Entre as graves sequelas da falência do modelo econômico brasileiro está a resistência corporativa à mudança. A muito custo avançou a abertura econômica para afinal se perceber que o desmonte do entulho protecionista nada tinha de catastrófico ou antinacional, muito ao contrário. As muralhas do "reino das estatais", entretanto, têm-se mostrado mais altas e impenetráveis.
É o próprio Estado que reconhece ter perdido o controle sobre uma criatura sua. Tantas vezes e sob tantos pretextos já se reconheceu essa impotência que, afinal, é o caso de perguntar, como nos filmes de Frankenstein, se o melhor desfecho não seria a destruição pura e simples da criatura que se tornou incontrolável.
O governo Itamar não vê assim o problema, apesar de o presidente já ter reconhecido publicamente que a estrutura de custos da Petrobrás é uma "caixa preta". Em vez de quebrar monopólios e acelerar as privatizações, propõe uma modalidade de fiscalização débil, o "contrato de resultados".
Em princípio, a idéia parece simples e de aplicação mais ágil. A estatal compromete-se com resultados que, frustrados, levarão à demissão de seus dirigentes.
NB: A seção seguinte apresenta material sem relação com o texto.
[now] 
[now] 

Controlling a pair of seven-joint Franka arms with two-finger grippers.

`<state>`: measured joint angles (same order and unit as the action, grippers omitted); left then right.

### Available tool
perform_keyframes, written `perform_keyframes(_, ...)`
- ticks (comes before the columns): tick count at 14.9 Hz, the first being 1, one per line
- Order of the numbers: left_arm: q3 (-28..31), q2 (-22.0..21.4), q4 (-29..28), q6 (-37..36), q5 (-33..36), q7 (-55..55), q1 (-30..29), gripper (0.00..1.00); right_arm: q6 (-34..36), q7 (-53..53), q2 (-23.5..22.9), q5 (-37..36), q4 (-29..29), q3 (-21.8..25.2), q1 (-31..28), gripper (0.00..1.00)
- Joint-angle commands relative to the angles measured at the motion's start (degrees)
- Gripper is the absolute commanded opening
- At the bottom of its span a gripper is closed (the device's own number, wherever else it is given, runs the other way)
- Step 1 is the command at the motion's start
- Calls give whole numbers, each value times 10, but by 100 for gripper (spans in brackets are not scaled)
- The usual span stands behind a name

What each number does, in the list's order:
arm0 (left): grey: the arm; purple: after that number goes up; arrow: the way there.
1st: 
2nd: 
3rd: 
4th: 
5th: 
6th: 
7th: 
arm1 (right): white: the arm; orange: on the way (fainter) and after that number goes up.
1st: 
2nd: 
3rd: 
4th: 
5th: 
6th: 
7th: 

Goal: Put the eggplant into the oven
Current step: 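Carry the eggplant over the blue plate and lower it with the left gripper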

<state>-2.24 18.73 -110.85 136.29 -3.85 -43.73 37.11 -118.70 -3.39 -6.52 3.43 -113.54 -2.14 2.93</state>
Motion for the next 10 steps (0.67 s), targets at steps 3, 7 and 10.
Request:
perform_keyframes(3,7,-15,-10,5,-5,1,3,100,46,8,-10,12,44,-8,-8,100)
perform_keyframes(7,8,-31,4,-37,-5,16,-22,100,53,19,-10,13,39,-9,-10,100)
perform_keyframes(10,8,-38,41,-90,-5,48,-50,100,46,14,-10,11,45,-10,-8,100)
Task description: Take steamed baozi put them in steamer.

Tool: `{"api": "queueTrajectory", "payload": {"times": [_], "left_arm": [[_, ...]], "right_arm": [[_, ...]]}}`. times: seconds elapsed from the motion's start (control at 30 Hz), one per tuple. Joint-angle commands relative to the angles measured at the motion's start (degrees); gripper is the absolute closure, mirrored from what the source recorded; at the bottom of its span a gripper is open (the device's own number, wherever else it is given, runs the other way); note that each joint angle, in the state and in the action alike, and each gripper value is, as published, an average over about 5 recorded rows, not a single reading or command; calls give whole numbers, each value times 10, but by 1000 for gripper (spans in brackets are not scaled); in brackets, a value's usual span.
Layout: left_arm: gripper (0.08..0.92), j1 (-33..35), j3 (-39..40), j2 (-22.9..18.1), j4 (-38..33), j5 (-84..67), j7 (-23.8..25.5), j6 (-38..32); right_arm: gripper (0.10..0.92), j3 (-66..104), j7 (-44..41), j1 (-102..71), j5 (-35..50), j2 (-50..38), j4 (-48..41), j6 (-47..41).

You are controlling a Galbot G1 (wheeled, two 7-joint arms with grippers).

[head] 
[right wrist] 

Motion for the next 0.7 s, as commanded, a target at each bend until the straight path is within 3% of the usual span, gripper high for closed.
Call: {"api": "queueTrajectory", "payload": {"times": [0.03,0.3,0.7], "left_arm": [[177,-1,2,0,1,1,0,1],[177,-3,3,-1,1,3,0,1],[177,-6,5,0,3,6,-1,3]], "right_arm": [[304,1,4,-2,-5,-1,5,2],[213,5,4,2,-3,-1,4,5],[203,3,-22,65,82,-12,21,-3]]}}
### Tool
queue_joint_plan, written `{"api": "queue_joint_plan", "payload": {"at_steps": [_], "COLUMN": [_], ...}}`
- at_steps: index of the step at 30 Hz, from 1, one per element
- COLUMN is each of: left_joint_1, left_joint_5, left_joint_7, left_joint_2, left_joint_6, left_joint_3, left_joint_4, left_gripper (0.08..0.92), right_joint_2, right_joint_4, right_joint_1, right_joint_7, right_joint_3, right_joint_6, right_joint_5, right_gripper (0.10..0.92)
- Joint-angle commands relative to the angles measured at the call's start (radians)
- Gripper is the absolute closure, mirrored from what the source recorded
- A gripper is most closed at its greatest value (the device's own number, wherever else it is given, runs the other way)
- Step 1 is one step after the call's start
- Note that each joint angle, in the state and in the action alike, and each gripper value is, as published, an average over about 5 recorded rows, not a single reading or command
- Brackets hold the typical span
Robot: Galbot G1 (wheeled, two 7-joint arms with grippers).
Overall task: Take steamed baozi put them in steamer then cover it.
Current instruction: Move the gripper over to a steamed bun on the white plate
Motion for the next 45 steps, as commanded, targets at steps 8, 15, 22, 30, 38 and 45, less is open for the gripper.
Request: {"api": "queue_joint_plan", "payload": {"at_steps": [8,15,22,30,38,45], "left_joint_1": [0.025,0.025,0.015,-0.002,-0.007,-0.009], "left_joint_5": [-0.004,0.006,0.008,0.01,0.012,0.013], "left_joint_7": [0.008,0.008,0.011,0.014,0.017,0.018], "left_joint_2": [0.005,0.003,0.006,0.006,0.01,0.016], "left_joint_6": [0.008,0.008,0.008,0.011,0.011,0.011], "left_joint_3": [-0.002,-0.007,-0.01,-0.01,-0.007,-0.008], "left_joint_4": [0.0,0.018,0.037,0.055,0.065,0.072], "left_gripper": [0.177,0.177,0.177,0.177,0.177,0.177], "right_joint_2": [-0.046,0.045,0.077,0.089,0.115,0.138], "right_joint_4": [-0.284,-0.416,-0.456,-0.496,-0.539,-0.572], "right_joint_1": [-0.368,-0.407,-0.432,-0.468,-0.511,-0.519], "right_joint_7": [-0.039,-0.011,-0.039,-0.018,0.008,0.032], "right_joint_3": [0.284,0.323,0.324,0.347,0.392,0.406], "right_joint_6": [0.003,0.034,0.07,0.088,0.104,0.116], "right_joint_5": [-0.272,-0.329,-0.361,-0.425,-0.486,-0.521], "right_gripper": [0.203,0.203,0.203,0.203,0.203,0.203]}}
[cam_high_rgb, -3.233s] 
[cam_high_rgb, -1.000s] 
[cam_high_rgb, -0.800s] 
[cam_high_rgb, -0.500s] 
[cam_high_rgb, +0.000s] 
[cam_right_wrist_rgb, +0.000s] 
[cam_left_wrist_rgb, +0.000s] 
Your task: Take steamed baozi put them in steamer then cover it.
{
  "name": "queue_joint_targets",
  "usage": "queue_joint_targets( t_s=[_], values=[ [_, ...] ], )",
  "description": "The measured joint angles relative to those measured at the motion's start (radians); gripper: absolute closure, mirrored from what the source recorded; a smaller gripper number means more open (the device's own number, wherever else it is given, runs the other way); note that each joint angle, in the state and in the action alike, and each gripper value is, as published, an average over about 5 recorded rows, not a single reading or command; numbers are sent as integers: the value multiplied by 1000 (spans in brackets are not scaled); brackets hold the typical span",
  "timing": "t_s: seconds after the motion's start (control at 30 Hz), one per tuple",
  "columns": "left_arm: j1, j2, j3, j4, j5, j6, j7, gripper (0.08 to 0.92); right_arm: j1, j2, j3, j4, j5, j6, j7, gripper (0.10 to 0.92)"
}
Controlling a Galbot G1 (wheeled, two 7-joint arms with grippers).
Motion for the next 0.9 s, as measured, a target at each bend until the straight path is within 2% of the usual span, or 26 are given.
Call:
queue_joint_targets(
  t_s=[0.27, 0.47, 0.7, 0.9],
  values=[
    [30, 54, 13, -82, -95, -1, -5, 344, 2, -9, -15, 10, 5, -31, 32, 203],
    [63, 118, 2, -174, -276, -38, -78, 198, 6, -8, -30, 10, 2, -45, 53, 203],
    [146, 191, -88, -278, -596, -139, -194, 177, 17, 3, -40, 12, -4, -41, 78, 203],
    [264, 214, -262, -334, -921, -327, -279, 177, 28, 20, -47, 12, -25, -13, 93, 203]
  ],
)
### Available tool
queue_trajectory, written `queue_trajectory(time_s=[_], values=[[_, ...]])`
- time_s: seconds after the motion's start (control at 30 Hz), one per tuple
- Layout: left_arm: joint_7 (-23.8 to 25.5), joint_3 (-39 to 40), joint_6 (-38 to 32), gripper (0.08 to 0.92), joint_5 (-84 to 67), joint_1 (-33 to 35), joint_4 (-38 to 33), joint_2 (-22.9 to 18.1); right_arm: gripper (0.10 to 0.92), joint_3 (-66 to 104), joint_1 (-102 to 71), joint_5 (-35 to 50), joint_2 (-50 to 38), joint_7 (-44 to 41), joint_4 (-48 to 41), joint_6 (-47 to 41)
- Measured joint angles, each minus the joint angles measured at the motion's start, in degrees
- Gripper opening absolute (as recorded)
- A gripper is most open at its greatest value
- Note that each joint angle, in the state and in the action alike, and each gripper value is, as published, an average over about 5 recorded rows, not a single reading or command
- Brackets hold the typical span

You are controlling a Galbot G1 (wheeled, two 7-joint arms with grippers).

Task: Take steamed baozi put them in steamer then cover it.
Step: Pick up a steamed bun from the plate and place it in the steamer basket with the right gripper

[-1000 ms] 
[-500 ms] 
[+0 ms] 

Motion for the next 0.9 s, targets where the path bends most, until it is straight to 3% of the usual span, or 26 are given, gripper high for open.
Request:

Na prática, entretanto, o governo abre mão de controlar o processo de gestão das empresas em que é acionista majoritário.
Sem esse controle, é franca ingenuidade esperar resultados diferentes –especialmente se nada é feito para eliminar o corporativismo predominante nessas empresas. Substituem-se os dirigentes e os mesmos entraves corporativos à mudança e à transparência se farão sentir.
Ora, sabe-se que um dos males intrínsecos às empresas estatais é justamente o corporativismo que perpetua a ausência de controles externos, consistentes com a lógica do mercado. Cobrar resultados sem alterar as condições de gestão é o mesmo que exigir de um Frankenstein desengonçado e inconsciente a integridade de um indivíduo normal.